See the following output:

[ ok ] Restarting procps (via systemctl): procps.service.

Continue to execute instructions:

sudo iptables -t nat -A POSTROUTING -j MASQUERADE

If you see the following error message after execution:

iptables/1.8.2 Failed to initialize nft: Protocol not supported

Please execute first

sudo reboot

Restart the Raspberry Pi, then your terminal will exit the ssh connection, wait for about 1 minute, and execute ssh login again

ssh [email protected]

Then re-execute

sudo iptables -t nat -A POSTROUTING -j MASQUERADE

If there is no error, you can continue to execute the following instructions

sudo iptables -t nat -A POSTROUTING -s 192.168.50.0/24 ! -d 192.168.50.0/24 -j MASQUERADE
sudo iptables-save | sudo tee /etc/iptables/rules.v4

See the following output:

# Generated by xtables-save v1.8.2 on Sat Nov 21 22:43:02 2020
*filter
:INPUT ACCEPT [0:0]
:FORWARD ACCEPT [0:0]
:OUTPUT ACCEPT [0:0]
COMMIT
# Completed on Sat Nov 21 22:43:02 2020
# Generated by xtables-save v1.8.2 on Sat Nov 21 22:43:02 2020
*nat
:PREROUTING ACCEPT [0:0]
:INPUT ACCEPT [0:0]
:POSTROUTING ACCEPT [0:0]
:OUTPUT ACCEPT [0:0]
-A POSTROUTING -j MASQUERADE
-A POSTROUTING -s 192.168.50.0/24 ! -d 192.168.50.0/24 -j MASQUERADE
COMMIT
# Completed on Sat Nov 21 22:43:02 2020

Then, continue to execute the command:

sudo systemctl unmask hostapd.service
sudo systemctl enable hostapd.service

See the following output:

Synchronizing state of hostapd.service with SysV service script with /lib/systemd/systemd-sysv-install.
Executing: /lib/systemd/systemd-sysv-install enable hostapd

Then execute

sudo reboot

The system restarts. Wait for 1~2 minutes. You should be able to see an extra "raspi-webgui" in your wireless network connection signal

Successful installation of RaspAP~~!

4 RaspAP WebGUI

After finding "raspi-webgui" in the wireless signal with the PC, click Connect, and enter the initial password "ChangeMe", then you can enter the address in the browser of the PC:, the http://10.3.14.1user name adminand the password are secret, enter the following screen

because We have previously configured the local language environment as "zh_CN", so what we see is the Chinese interface, which is very kind.
If you don't like the name "raspi-webgui", you can modify it as shown in the figure below.
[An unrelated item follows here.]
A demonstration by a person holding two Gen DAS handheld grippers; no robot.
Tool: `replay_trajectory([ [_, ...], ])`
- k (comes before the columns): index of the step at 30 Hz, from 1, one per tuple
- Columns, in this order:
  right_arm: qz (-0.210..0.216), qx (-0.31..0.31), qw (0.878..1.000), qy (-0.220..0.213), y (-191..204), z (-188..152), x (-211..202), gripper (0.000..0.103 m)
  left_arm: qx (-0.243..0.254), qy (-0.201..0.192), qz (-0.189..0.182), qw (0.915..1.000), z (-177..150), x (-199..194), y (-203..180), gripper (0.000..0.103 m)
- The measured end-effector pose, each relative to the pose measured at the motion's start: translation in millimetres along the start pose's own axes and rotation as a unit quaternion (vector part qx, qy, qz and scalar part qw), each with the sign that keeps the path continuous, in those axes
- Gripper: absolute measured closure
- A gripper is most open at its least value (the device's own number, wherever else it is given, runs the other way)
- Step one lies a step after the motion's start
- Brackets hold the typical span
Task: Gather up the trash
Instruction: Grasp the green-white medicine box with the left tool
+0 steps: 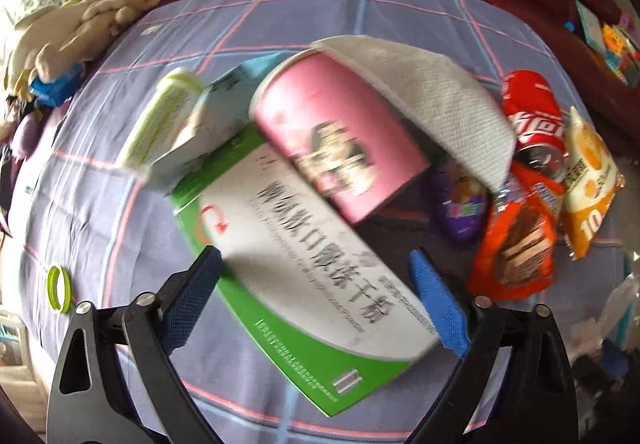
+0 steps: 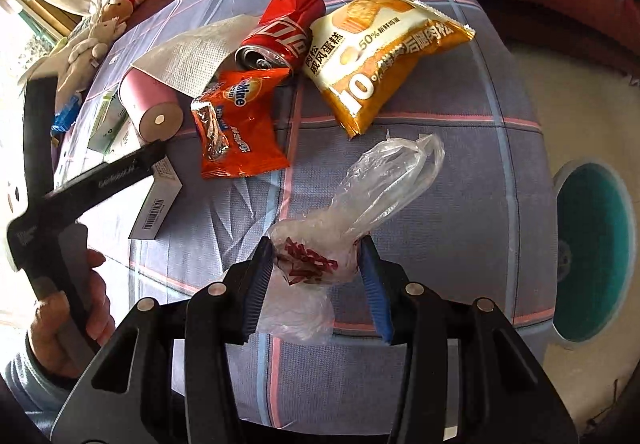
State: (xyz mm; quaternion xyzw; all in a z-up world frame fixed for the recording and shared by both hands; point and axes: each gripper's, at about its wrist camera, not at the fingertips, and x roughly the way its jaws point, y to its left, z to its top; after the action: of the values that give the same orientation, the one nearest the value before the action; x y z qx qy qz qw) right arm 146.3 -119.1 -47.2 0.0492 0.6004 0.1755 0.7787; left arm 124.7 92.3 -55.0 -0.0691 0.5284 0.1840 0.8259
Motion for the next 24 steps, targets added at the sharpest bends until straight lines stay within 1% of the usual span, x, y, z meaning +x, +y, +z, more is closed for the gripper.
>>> replay_trajectory([
  [1, 0.001, -0.001, 1.000, 0.000, 0.5, -0.2, 0.7, 0.060, -0.006, 0.001, -0.002, 1.0000, -1.9, 0.8, 4.9, 0.004],
  [2, 0.002, -0.002, 1.000, 0.000, 0.0, -1.0, 0.6, 0.060, -0.012, 0.012, -0.003, 0.9998, -5.1, 4.7, 10.5, 0.004],
  [5, 0.007, -0.004, 1.000, 0.000, 4.1, -1.2, 1.9, 0.060, -0.041, 0.056, -0.028, 0.9972, -15.7, 20.6, 26.2, 0.004],
  [6, 0.007, -0.005, 1.000, 0.000, 6.0, -1.7, 2.3, 0.060, -0.042, 0.055, -0.032, 0.9971, -17.8, 21.8, 27.4, 0.004],
  [7, 0.006, -0.007, 1.000, -0.001, 8.0, -2.4, 2.4, 0.060, -0.033, 0.048, -0.028, 0.9979, -18.2, 20.1, 25.4, 0.004],
  [8, 0.005, -0.008, 1.000, -0.002, 10.3, -2.5, 2.5, 0.060, -0.024, 0.047, -0.034, 0.9980, -17.9, 19.2, 22.6, 0.007],
  [9, 0.004, -0.008, 1.000, -0.002, 11.6, -2.7, 2.2, 0.060, -0.020, 0.044, -0.041, 0.9980, -17.8, 16.8, 21.0, 0.010],
  [10, -0.002, -0.011, 1.000, -0.005, 12.8, -3.9, 0.8, 0.060, -0.018, 0.038, -0.043, 0.9982, -17.4, 13.7, 20.5, 0.018],
  [11, -0.004, -0.011, 1.000, -0.006, 12.8, -4.3, -0.2, 0.060, -0.012, 0.031, -0.048, 0.9983, -17.1, 10.5, 20.2, 0.022],
  [13, -0.004, -0.008, 1.000, -0.009, 10.1, -6.4, -3.5, 0.060, 0.004, 0.020, -0.049, 0.9986, -18.7, 3.7, 18.9, 0.025],
  [16, -0.005, -0.001, 1.000, -0.012, 3.3, -10.0, -8.9, 0.061, 0.019, 0.011, -0.060, 0.9980, -24.2, -8.5, 17.4, 0.025],
  [21, 0.003, 0.007, 1.000, -0.017, -4.9, -15.6, -17.2, 0.061, 0.046, -0.023, -0.065, 0.9966, -35.8, -35.4, 22.3, 0.025],
  [24, 0.004, 0.006, 1.000, -0.027, -7.2, -17.5, -25.2, 0.061, 0.049, -0.049, -0.082, 0.9942, -37.4, -54.3, 32.6, 0.025],
])
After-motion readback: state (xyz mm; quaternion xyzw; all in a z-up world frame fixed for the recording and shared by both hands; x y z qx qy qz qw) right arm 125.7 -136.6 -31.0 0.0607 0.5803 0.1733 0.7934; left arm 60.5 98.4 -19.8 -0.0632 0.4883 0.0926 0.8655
This way it is easy to remember, and it will not conflict with other wireless AP names that are also made of Raspberry Pi.

The other configuration options basically do not need to be changed except for changing the password. Unless you know exactly what you want to change, it is best not to change at will.
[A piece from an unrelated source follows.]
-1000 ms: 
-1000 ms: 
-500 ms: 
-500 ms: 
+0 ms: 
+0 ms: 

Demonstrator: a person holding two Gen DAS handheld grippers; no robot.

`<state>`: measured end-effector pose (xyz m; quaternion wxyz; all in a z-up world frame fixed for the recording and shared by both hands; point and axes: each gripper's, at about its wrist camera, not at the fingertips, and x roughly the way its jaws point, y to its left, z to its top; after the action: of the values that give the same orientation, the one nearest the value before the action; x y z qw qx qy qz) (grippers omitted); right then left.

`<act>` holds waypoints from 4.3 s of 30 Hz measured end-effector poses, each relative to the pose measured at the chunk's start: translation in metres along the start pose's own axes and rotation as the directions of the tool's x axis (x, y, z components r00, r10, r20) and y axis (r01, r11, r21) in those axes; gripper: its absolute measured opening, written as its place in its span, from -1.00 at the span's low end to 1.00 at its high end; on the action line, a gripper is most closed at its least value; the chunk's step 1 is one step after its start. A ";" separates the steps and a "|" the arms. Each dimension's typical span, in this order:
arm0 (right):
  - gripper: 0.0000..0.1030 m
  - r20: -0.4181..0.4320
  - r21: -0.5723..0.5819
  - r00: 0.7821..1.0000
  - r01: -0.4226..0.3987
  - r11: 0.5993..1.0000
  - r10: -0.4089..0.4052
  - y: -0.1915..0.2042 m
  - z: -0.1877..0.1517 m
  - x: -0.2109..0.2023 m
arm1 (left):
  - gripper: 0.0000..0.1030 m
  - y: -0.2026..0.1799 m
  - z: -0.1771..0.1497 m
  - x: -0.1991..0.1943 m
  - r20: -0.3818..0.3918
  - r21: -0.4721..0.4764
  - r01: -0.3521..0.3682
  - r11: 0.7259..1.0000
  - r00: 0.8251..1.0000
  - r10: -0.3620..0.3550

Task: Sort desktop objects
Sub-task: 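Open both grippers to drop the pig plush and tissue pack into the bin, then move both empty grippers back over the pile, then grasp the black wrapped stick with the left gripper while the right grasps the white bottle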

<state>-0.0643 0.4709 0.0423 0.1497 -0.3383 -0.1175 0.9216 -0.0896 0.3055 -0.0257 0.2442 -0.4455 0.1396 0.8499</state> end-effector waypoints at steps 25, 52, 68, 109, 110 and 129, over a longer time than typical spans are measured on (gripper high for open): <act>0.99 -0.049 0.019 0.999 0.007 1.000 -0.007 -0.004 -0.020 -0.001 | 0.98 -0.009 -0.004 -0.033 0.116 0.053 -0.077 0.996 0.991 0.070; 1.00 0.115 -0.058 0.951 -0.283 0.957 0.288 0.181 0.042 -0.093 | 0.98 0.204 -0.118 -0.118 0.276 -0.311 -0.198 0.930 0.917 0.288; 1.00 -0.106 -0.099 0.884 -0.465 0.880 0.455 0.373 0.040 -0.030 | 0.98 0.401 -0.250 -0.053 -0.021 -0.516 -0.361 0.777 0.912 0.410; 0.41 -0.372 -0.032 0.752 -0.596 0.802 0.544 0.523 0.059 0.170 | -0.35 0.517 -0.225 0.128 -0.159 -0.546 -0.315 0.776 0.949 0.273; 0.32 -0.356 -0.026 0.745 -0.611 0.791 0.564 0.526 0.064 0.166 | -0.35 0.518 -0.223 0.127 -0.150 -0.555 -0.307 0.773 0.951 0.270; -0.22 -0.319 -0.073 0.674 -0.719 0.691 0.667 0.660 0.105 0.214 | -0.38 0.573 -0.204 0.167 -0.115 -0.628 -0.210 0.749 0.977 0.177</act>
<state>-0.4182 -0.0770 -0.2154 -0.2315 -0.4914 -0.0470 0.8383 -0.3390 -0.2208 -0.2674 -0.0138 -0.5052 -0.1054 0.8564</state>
5 Log in to the Raspberry Pi wireless AP with SSH

If your PC is connected to the wireless network AP raspberry pie, then the future can ssh 10.3.141.1to log Raspberry Pi operating this address. [Emphasis, even if the Raspberry Pi is not connected to the network cable at this time, its wireless AP is also available]

When you use your Raspberry Pi as the driver board of the smart car, if you need to control the Raspberry Pi through a computer, you only need to connect your computer to the Raspberry Pi’s wireless AP signal, and then choose SSH to log in to the Raspberry. Pi, enter the terminal interface of the Raspberry Pi to control the code.